I reshuffled and reorganized and faced a few things. I made a conscious decision to address some things from my past and to let them go. I was in a brilliant place of peace and happiness. I could have taught the world to sing! Tall, not small!
I was full of cake, to say the least, but got a little thirsty. I drank the tea. A lot of tea.
I had a series of intensely intimate conversations recently with a friend, my hookah-smoking Blue Caterpillar, Absolem, in part discussing some of the baggage that needed to be tossed. It was cathartic and gratifying to finally gain control of some of the things that had felt out of my reach for a very long time. I took a little too much of the mushroom offered by the Caterpillar, just like Alice, and became small with a long, serpentine neck that was craning to stay eye-to-eye with the Caterpillar. In my search for my own identity, I was completely ungrateful for the Caterpillar's gracious wisdom and concern. When I had eaten all of the proffered mushroom, I stomped my foot like an ugly, little girl and demanded more. Petty, not pretty.

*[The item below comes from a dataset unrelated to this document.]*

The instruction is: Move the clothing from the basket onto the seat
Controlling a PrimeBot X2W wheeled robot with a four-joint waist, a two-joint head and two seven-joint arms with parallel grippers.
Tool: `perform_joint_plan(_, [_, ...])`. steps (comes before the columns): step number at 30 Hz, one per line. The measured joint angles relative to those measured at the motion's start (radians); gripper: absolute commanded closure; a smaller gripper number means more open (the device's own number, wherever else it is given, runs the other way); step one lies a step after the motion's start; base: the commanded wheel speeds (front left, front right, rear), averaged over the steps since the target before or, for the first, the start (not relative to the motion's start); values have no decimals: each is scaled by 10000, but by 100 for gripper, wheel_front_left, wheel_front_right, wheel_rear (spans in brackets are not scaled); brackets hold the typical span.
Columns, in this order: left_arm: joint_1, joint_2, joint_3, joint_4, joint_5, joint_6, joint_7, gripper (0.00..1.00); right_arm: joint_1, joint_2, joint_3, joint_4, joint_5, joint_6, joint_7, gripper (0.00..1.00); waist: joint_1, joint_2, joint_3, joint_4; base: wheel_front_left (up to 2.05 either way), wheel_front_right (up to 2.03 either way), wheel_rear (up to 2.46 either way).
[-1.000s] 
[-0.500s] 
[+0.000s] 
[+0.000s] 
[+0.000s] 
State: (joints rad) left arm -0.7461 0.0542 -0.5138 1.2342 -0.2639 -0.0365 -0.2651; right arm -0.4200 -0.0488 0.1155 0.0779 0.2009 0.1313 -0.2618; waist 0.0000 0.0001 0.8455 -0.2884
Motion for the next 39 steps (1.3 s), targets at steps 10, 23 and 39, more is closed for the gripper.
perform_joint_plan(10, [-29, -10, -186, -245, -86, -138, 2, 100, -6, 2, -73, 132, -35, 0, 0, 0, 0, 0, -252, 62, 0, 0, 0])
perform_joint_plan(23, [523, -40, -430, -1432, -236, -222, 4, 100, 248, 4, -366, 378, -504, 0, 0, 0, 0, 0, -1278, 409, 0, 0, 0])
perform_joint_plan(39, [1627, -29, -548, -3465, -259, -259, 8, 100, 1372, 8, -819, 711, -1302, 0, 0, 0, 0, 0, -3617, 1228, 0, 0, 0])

Sometimes Alice would be small or tall because she chose the cake or the tea, and sometimes it would happen because others threw the cakes at her. Eventually she gives up the cake and the tea and recognizes that growth is just something that happens, to each at her own pace.
I can put on my best blue dress and go to the tea party. I can share riddles with my friends. I can even visit the Blue Caterpillar from time to time and partake of his hookah, assuming he still invites me. It doesn't mean I have to eat or drink.
And when the Caterpillar challenges me and asks me what size I want to be, I will reply like Alice, "Oh, I'm not particular as to size, only one doesn't like changing so often, you know."